Reproduce steps: Scenario 1: 1) Plug the dock 2) Unplug the dock, and in dmesg I can find "[ 220.834798] xhci_hcd 0000:3a:00.0: ERROR mismatched command completion event" 3) "[ 227.916579] pcieport 0000:00:1c.0: PME: Spurious native interrupt!" floods the dmesg 4) Replug the dock, but "xhci_hcd 0000:3a:00.0" doesn't work anymore.
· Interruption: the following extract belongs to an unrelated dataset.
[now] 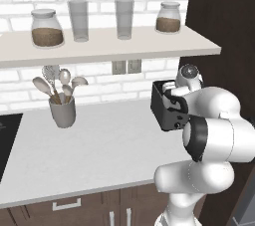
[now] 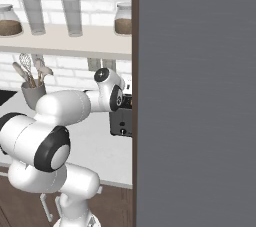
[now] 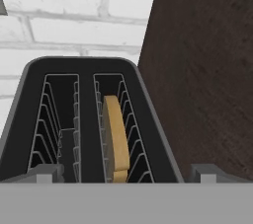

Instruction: Start the toaster. Once the lever pops up, take the bread to the plate on the dining counter.

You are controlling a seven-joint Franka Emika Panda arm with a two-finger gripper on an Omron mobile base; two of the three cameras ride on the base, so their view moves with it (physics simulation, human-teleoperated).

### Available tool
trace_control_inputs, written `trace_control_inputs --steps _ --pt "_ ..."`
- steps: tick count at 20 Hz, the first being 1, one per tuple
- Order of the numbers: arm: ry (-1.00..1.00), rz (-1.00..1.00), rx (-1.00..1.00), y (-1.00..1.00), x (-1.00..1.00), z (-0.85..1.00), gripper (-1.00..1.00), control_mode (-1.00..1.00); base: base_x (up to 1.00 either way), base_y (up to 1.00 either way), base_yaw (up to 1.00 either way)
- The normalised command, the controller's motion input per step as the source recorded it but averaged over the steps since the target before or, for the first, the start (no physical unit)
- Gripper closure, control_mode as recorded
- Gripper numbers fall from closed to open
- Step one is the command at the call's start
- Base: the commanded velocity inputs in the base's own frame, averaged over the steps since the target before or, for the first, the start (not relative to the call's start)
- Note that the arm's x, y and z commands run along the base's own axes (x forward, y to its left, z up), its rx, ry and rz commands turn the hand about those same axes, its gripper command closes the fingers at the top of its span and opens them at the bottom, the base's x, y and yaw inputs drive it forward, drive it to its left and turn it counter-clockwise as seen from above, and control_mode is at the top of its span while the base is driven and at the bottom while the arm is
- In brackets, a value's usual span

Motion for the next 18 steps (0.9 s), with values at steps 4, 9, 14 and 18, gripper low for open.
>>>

Scenario 2: 3) No more "PME: Spurious native interrupt!", "[ 202.724317] xhci_hcd 0000:3a:00.0: Command completion event does not match command" instead. 4) Replug the dock, but "xhci_hcd 0000:3a:00.0" doesn't work anymore.
Created attachment 283245 [details] lspci -vv
Created attachment 283247 [details] dmesg for scenario 1
Created attachment 283249 [details] dmesg for scenario 2
Cc both Mika and Mathias, because I am not sure it's a bug in PCI, Thunderbolt or xHC.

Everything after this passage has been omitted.